Yes he does, but it's not what I would call modded. Rather, he uses a boost pedal to drive the hell outta it and to keep the trannies from burning out from being so badly overdriven his roadies have a number of fans blowing on the back of the amp!

Even then, he's lucky to get through a whole gig without frying at least the output transformer. For him, this is not a big deal. His techs replace it and the next gig they do the same thing again!

Neil likes the sound he gets and considers burning out the amp to be an acceptable price to pay. If anyone else has the money and knowhow to keep replacing the trannies they of course can do the same thing but for most of us this isn't very practical.

Wild Bill/Busen Amps


----------



## parkhead (Aug 14, 2009)

#1 how does it sound... cuz that's all that matters 

#2 is the price less than the parts cost 

#3 can you take it apart and sell the parts for more than your cost ? 

#4 why not buy an amp you like ? 

p


----------



## marauder (Oct 19, 2009)

yeah, I'll just go by sound.

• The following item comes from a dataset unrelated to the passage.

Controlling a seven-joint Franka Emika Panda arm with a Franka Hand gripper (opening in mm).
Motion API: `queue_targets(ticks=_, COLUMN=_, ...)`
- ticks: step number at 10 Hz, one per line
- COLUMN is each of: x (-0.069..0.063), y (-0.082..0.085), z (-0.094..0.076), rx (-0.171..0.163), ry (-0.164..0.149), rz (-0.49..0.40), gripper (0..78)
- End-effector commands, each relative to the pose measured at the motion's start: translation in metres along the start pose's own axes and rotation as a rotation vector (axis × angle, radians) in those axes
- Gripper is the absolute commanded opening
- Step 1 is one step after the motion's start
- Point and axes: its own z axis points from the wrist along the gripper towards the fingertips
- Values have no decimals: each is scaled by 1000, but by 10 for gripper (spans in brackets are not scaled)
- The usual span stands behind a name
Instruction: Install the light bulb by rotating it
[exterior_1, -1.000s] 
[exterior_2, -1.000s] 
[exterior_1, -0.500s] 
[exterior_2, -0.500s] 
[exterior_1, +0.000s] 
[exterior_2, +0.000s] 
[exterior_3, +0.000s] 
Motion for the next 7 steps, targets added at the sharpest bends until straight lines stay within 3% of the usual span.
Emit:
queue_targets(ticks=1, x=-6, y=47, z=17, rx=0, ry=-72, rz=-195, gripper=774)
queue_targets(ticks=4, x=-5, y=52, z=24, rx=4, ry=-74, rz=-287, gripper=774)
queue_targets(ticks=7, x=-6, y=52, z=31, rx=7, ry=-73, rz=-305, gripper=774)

I was just trying to gather info so I don't end up with something that will fry in a couple of weeks. And as much as I'd like to just buy the amp I want, I'm using this transaction to cash out a little and put a few hundred bucks back in my bank...buying what I want will put me further in the hole


----------



## Milkman (Feb 2, 2006)

Wild Bill said:


> Yes he does, but it's not what I would call modded. Rather, he uses a boost pedal to drive the hell outta it and to keep the trannies from burning out from being so badly overdriven his roadies have a number of fans blowing on the back of the amp!
> 
> Even then, he's lucky to get through a whole gig without frying at least the output transformer. For him, this is not a big deal. His techs replace it and the next gig they do the same thing again!
> 
> ...


Wow. Although I'm not a fan of his electric guitar playing, his tone is definitely intense.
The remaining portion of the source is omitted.